Submitted by Peter on Fri, 2010-12-24 18:20
When you compress a file, should you use the Zip format or the Gzip format or Bzip, Bzip2, or 7-zip? Here is the definitive answer.
7-zip
7-zip produces the best compression. Few people use 7-zip despite it being free and working on every operating system. If you are going to send a file to someone else, ask them before using 7-zip. 7-zip does not compress files over 2 GB.
I install the 7-zip program on every Windows machine because the 7-zip program will read and decompress almost every type of compressed file plus it adds useful compression and decompression actions to Windows Explorer and the right click menu for files. I have not tested 7-zip on my Ubuntu Linux machines.
Bzip
Bzip produces the next best compression. Bzip is common in the Linux/Unix world but is still not the standard. The people creating Linux distributions and a lot of the Unix people writing how-to pages on the Web like to pick the absolute oldest possible technology for everything. Bzip was released back in 1996 but gzip dates from 1992, making gzip more mature
.
Some Web sites offer downloads in Bzip format and also offer the downloads as gzip for old Linux systems.
Bzip is actually bzip2 but everyone calls it bzip. The original bzip appeared for only a short time then was replaced by bzip2.
Gzip
Gzip might be a little faster at compressing than Bzip but the difference is not noticeable on a modern computer and the resultant file is significantly larger than the bzip equivalent. Gzip appears to be recommended over bzip mainly because the dinosaurs in the Linux/Unix world remember a day back in the last century when they tried to compress a file on an IBM 5150 left over from 1980 and bzip took two seconds longer than gzip.

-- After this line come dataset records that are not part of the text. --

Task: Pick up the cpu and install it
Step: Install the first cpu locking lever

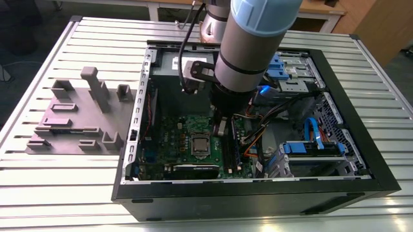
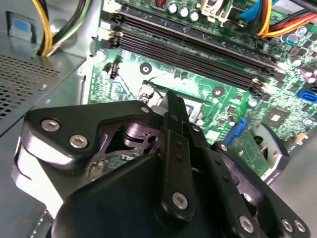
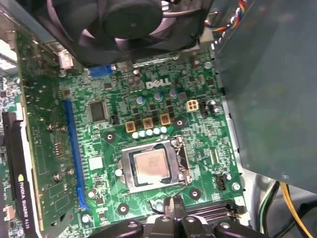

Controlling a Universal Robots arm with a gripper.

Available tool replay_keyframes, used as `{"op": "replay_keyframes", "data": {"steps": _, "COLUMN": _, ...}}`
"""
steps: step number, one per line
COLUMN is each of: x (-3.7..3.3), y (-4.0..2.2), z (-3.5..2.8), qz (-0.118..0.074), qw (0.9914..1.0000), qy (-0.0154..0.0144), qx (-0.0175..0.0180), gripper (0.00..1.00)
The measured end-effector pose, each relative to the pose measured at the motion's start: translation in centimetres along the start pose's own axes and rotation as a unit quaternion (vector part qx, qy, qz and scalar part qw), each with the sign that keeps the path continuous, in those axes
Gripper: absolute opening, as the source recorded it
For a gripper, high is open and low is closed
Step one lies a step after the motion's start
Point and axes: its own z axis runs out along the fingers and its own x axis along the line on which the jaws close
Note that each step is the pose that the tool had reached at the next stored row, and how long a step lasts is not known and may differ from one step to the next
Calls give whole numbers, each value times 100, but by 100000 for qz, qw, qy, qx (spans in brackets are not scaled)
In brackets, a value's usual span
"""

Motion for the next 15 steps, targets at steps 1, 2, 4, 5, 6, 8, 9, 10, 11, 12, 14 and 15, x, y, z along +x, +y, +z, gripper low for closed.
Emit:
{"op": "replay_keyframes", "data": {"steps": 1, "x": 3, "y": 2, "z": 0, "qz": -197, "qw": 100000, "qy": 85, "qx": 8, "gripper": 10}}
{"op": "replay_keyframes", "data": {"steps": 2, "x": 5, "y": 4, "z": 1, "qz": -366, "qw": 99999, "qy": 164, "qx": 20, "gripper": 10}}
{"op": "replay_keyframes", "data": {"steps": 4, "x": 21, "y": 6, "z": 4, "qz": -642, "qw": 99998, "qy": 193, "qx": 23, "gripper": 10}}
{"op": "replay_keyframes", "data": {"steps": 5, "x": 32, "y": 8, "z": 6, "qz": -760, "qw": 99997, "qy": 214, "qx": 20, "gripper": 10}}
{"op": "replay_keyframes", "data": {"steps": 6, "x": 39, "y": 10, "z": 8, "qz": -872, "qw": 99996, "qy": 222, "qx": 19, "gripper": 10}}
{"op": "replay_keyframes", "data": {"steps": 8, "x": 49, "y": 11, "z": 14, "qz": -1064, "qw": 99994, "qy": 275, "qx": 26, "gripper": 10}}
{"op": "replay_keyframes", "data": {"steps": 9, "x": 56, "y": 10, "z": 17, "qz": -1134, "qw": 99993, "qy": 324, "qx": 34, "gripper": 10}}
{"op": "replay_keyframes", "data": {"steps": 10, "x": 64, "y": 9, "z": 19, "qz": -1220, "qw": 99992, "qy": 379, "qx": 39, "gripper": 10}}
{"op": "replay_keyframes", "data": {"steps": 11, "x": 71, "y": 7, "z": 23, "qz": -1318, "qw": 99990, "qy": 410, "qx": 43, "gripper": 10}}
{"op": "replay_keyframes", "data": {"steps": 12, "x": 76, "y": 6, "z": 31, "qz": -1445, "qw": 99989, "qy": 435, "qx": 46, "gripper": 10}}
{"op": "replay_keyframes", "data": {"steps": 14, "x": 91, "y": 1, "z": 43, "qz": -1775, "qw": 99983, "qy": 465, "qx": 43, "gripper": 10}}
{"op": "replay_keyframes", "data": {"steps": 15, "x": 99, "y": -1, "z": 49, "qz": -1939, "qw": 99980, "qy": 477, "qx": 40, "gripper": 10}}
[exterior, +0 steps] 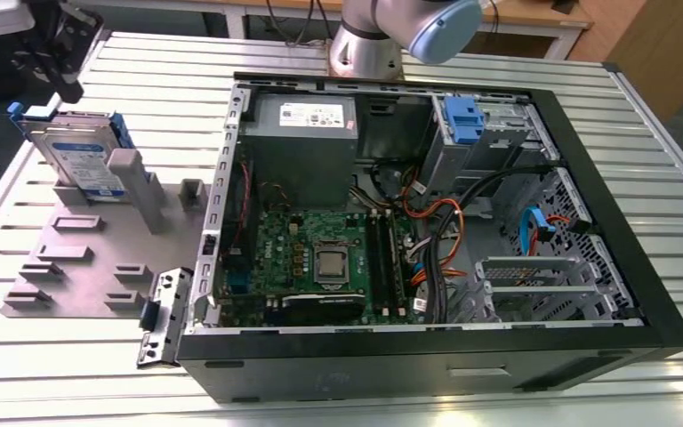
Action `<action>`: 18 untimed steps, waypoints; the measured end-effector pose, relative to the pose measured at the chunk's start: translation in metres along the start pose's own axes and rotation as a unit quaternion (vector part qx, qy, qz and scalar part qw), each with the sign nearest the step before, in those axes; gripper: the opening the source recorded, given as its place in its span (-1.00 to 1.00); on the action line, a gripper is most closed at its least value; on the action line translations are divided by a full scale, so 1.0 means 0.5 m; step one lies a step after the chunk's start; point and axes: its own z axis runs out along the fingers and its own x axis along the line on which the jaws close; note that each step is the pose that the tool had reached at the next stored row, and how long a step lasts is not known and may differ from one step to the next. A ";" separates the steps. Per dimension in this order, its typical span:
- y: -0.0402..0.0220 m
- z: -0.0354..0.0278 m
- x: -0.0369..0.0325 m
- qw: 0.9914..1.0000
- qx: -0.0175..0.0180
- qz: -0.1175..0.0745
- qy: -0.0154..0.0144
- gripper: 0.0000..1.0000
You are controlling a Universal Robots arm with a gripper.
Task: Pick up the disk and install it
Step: 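Reach for the disk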
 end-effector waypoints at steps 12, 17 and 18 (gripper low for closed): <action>-0.004 0.020 0.036 1.000 0.000 0.000 0.000 -0.79; -0.004 0.027 0.040 1.000 0.001 0.000 0.000 -0.79; -0.004 0.028 0.041 1.000 0.001 0.000 0.000 -0.79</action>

Gzip is the safest format when sending a compressed file to a dinosaur using Linux.
Zip
Zip is the standard on the Windows operating system. Everyone has it. Use Zip if you are sending a file to someone using Windows. Also suggest they install 7-zip because 7-zip handles Zip, gzip, bzip, 7-zip, and some other formats.
Compression comparison
The following table shows a size comparison for a database export as SQL without compression then with various types of compression.
| Type | Size in megabytes |
|---|---|
| Uncompressed | 12.957 |
| Zip | 1.137 |
| gzip | 1.137 |
| bzip | 0.726 |
| 7-zip | 0.666 |
Maximum file size
Some compression programs and file formats have limitations around 2 gigabytes, something worth testing before relying on the compression technique for large files. 7-zip failed when compressing a file over 2 GB.
Some file systems also have a file size limitation of 2 GB, a consideration when you want to send a large compressed file to another computer. You should be safe using an old file on a new computer. You might run into problems when you use an old computer as an emergency replacement for a broken new computer and have to decompress a large backup.
The Ext4 file system in Linux and the NTFS file system in Windows both handle the largest file you can fit on the largest practical array of disks. The FAT file system used on flash memory cards is available in several versions and most have a 2 GB file size limit.









Comments
thanks
thanks for the comparison. good to know!